High accuracy High quality, with CE certificate. 10 tests per box
Novel Coronavirus - Saliva Test Individually Use All Certificates
I. The new coronavirus (2019-nCoV) antibody detection kit is used to quickly and qualitatively detect the new coronavirus IgM / IgG antibodies in human whole blood, serum, and plasma.

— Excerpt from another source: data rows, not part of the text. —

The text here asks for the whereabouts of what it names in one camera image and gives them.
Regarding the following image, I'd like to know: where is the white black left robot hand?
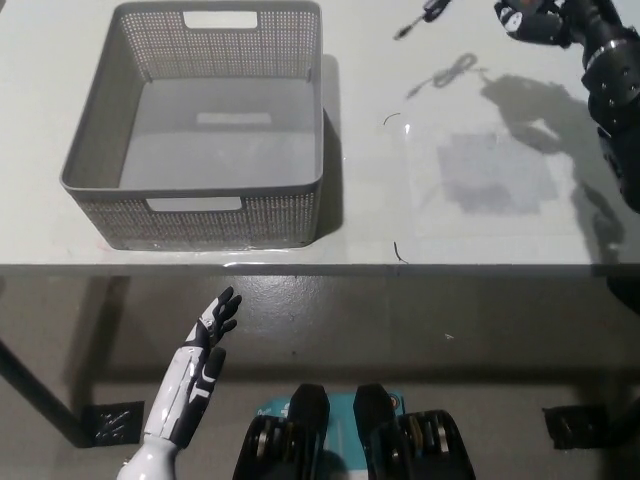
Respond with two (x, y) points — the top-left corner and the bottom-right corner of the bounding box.
(143, 286), (244, 450)

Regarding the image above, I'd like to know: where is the black power cord with adapter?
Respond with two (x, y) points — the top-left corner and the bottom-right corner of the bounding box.
(393, 0), (454, 42)

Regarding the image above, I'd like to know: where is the black floor tape patch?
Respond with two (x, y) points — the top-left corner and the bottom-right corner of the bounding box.
(81, 399), (147, 446)
(542, 405), (614, 452)

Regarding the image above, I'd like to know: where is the black metal table leg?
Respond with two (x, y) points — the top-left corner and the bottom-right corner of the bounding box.
(0, 338), (94, 450)

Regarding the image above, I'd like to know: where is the grey perforated plastic basket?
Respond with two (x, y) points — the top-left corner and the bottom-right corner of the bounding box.
(59, 0), (327, 252)

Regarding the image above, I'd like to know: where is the black rounded object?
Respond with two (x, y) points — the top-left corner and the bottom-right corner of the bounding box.
(605, 275), (640, 319)

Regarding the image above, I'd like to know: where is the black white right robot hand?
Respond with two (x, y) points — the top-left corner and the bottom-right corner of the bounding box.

The fastest test results can be obtained by naked eye within 15 minutes. 2. What are the advantages of the new coronavirus detection kit? -Combined detection with nucleic acid improves detection rate. -Sampling problems can cause false negatives in nucleic acid testing, and antibody testing can be avoided. -Antibodies testing can help improve the diagnosis of suspected cases. -Low laboratory requirements, which are conducive to the wide deployment of hospitals at all levels. -Epidemiological research provides supporting data. 3.the characteristics of colloidal gold detection method: -Fast detection: results are available within 10 minutes. -Easy to observe: judge with the naked eye. -Suitable for large-scale rapid screening 4. scope of application It can be applied to outpatient and emergency room and ward testing, especially to community health service centers, primary hospitals, tertiary hospitals, outpatient emergency clinics, early screening of hot outpatient clinics, and physical examination screening for incumbent employees of various enterprises and institutions. 5.Operation steps Keep the experimental environment: temperature 15 ~ 30 , humidity 30% ~ 70%. -Remove the kit and equilibrate at room temperature for 20-30 minutes. -Add 2 drops of washing solution to the reaction well, and wait for the liquid to completely wet the membrane. -Add 50 μL of the test serum to the reaction well, and allow the liquid to be fully inhaled. -Add 2 drops of washing solution to the reaction well, and wait for the liquid to be fully aspirated. -Add 3 drops of gold standard solution to the reaction well, and allow the liquid to be fully aspirated. -Add 3 drops of washing solution to the reaction well, and observe the result within 3 minutes after the liquid is fully inhaled. 6.matters needing attention -Do not ingest food or smoke when collecting specimens. Wear disposable gloves and wash your hands afterwards. -The antibody detection kit is very sensitive to humidity. Pay attention to the decrease in function caused by humidity. -When removing the reagent, avoid touching the test line with your hand or other foreign objects. -When judging the results, pay attention to repeated freezing or dissolution may bring false negative or false positive results.